Desperté de la vivida pesadilla y, aunque el resto del mundo no lo notara me descubrí indefensa, sola y objeto de miradas triviales. Cerré los ojos al comprender cuánto me había perseguido y percibí profundos mareos ante las diversas comunicaciones que se distendían con total soltura a mi alrededor.
En tanto volvía a abrir los ojos y, suspiraba, advertí al alegre y humilde hombre con su cabellera tan oscura como el ónix y la barba gradualmente gris. De semblante tan redondeado que me inspiraba una ciega confianza.
Asentí, con naturalidad, y solté la identificación en mi bolsillo para liberar tensiones.

– Disculpe la molestia pero debo hablar con usted –

Nuevamente asentí, tratando de retomar la normalidad y sus palabras me ayudaron a recobrar el sentido.

– Sabe... A menudo, un paciente del hospi viene. Me visita, me habla de un gran amor y su necesidad de mantenerla a salvo –

¿Un paciente? Me indagué a mí misma y me permití seguir oyendo la historia.
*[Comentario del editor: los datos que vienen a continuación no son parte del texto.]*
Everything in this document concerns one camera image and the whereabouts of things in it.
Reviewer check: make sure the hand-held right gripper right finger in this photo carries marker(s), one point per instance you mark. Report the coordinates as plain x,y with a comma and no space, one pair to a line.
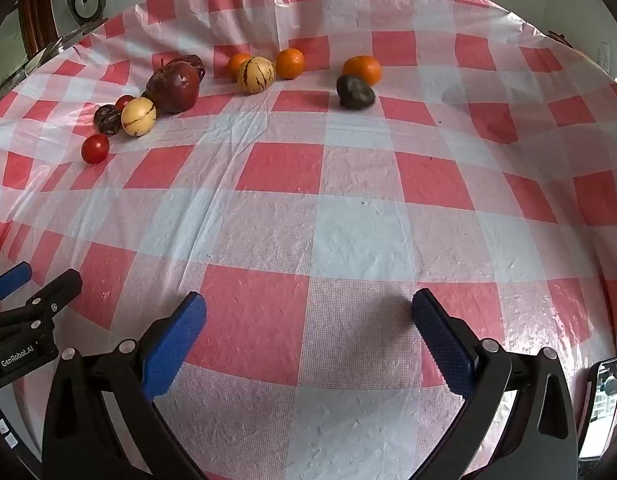
443,342

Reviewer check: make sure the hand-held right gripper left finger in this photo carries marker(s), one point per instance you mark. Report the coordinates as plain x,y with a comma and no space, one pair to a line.
176,340

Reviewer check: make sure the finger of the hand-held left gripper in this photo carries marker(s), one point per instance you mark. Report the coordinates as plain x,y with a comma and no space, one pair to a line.
58,292
11,280

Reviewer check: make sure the red tomato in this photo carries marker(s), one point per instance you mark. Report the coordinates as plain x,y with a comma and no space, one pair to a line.
124,102
96,149

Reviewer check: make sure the large dark red apple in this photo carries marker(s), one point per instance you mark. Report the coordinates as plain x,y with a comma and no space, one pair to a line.
173,87

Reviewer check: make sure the dark green avocado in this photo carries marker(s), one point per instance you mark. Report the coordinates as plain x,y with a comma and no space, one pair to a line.
356,92

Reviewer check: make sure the dark red round fruit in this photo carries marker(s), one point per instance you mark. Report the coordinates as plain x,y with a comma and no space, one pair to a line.
192,64

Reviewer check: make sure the orange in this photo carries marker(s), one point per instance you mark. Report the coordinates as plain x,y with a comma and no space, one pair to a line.
290,63
363,67
237,64

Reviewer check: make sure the red white checkered tablecloth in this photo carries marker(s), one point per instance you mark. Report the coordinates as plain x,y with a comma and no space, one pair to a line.
358,220

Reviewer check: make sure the smartphone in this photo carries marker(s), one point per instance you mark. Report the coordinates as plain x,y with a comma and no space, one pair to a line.
600,405

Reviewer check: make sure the dark wrinkled passion fruit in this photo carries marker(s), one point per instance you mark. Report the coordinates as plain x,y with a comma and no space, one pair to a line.
107,120

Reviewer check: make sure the plain yellow pepino melon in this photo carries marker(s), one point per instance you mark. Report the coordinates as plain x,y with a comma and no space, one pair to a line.
138,116

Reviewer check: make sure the wooden framed glass door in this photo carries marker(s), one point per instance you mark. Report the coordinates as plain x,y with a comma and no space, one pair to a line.
38,17

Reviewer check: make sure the striped yellow pepino melon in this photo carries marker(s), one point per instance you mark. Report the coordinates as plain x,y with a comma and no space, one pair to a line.
256,75

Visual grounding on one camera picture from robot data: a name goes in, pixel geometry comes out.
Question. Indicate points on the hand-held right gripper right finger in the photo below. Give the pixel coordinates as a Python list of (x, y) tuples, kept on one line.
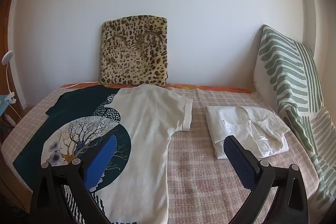
[(237, 158)]

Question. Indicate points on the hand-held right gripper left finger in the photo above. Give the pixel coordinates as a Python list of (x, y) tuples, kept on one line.
[(102, 158)]

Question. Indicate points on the cream and green printed t-shirt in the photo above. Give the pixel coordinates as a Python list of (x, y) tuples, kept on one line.
[(147, 121)]

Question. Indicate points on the pink checked blanket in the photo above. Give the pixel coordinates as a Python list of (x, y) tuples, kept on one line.
[(204, 174)]

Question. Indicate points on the folded white shirt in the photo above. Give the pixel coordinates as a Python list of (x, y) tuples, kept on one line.
[(236, 119)]

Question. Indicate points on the orange patterned bed sheet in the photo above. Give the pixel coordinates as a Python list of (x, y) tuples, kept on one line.
[(223, 88)]

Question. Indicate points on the green striped white pillow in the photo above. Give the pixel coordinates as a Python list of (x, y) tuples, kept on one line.
[(288, 77)]

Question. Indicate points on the leopard print cushion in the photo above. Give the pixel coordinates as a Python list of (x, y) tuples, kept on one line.
[(134, 56)]

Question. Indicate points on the white clip lamp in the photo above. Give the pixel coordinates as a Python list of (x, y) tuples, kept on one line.
[(7, 57)]

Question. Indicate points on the wooden cabinet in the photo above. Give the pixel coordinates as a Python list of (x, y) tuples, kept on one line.
[(5, 37)]

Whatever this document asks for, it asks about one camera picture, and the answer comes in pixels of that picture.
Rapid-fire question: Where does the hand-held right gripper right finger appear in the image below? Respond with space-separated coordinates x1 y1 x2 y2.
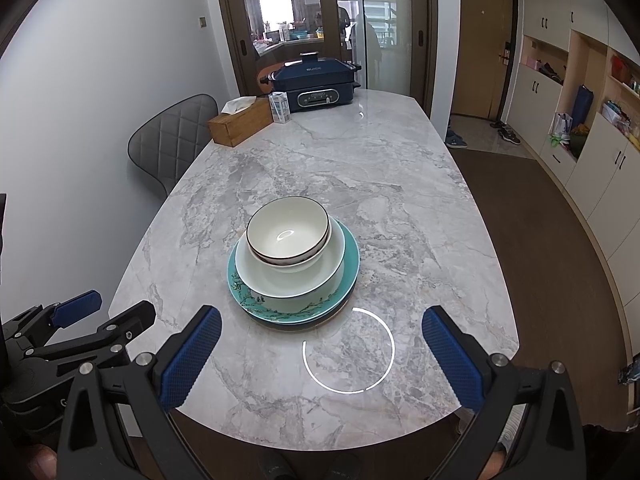
421 305 587 480

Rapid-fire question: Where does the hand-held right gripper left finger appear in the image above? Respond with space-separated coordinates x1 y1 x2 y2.
56 305 223 480

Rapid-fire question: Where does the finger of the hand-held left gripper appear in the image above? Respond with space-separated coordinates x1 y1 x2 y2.
20 300 157 377
4 290 103 350

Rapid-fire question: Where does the grey rimmed plate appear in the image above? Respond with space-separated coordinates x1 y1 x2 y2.
245 285 359 332

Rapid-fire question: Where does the large white bowl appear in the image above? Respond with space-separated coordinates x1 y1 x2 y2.
235 217 347 300

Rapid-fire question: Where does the cream patterned bowl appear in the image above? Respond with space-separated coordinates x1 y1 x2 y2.
246 215 332 267

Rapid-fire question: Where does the small white bowl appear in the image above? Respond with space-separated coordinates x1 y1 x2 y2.
246 196 331 260

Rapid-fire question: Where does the person's left hand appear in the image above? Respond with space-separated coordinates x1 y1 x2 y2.
27 447 58 480

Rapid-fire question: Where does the white slipper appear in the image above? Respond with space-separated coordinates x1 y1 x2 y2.
492 407 526 468

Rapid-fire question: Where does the black slipper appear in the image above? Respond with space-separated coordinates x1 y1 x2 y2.
260 452 297 480
325 452 362 480

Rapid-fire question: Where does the dark glossy panel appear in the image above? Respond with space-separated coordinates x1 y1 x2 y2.
617 352 640 386

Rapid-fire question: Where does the grey quilted chair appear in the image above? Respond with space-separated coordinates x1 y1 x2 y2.
128 94 219 196

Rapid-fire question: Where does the wooden tissue box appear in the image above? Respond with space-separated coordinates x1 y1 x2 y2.
207 97 274 148

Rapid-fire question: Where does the green bag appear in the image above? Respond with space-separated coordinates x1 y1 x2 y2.
570 125 591 158

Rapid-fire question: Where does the white shopping bag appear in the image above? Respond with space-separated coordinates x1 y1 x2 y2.
551 112 573 143

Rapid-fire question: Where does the small clear box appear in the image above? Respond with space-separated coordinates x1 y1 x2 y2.
268 91 292 124

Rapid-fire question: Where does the white built-in cabinet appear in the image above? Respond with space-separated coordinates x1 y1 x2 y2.
510 0 640 321

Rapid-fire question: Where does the blue bag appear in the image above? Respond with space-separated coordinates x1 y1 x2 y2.
571 85 595 128

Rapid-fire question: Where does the dark blue electric cooker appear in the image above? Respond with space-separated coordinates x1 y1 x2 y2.
267 51 363 113

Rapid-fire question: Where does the wooden entrance door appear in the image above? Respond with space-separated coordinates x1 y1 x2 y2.
450 0 518 121

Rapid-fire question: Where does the brown framed glass sliding door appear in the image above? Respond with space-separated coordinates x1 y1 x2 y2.
212 0 438 111

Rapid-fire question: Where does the kitchen counter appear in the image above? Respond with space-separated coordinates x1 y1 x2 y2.
252 35 326 61
Puesto que parecía un hombre dispuesto a desembuchar bastante información ante el silencio rutinario.

– A cualquiera le parecerá un loco de remate, pero hoy le ví preocupado y como es uno de los pocos que se anima a acercarse y hablarme, me angustió un poco –

Paciente, loco de remate... Tomé mi bloc de notas siguiendo mi instinto y le enseñé el boceto que había realizado. El hombre conservó silencio y asintió movilizando la cabeza.

– Ese hombre necesita ayuda urgente, oficial –

Y, ante el acontecer, consulté:

– ¿Le ha visto recientemente? –

Tan pronto me asentía, señaló hacia la dirección donde se hallaba el Destacamento de Policías. Agradecí y emprendí camino, al tiempo que escuchaba las palabras justas. Las que más venía ansiando.

– El sabe algo, oficial –

Al llegar a Avenida Montevideo un montón de ideas se acoplaban en mi cráneo a punto de perderse si no me disponía a registrarlas, mientras una serie de indagatorias me generaban mayor interés por la investigación. Sentí la piel de gallina, como si estuviera demasiado cerca de un gran descubrimiento o de un inmenso infortunio.
¿Lorenzo Mendiavales era el hombre que a Noe le preocupaba? Si se dirigía al destacamente podía ser vital para la resolución del expediente. Portaba un uniforme celeste y algo me decía que, en ausencia mía y de Romeo Artemis, el paciente no estaría en buenas manos ahí dentro. Aunqu emi hipotesis aún no se confirmara, como detective, me veía obligada a sospechar hasta de la sombra de mis compañeros y también, ¿por qué no? del mismísimo magistrado Salazar. Casi por causa efector recordar a aquél anciano me iluminó el horizonte en una nueva y probable hipotesis descabellada.

¿Podría, a lo mejor, el juez haber hecho anotaciones durante el peritaje por la muerte de David Attheu? ¿Sería además Quimera una empresa ficticia bajo su propia autoría?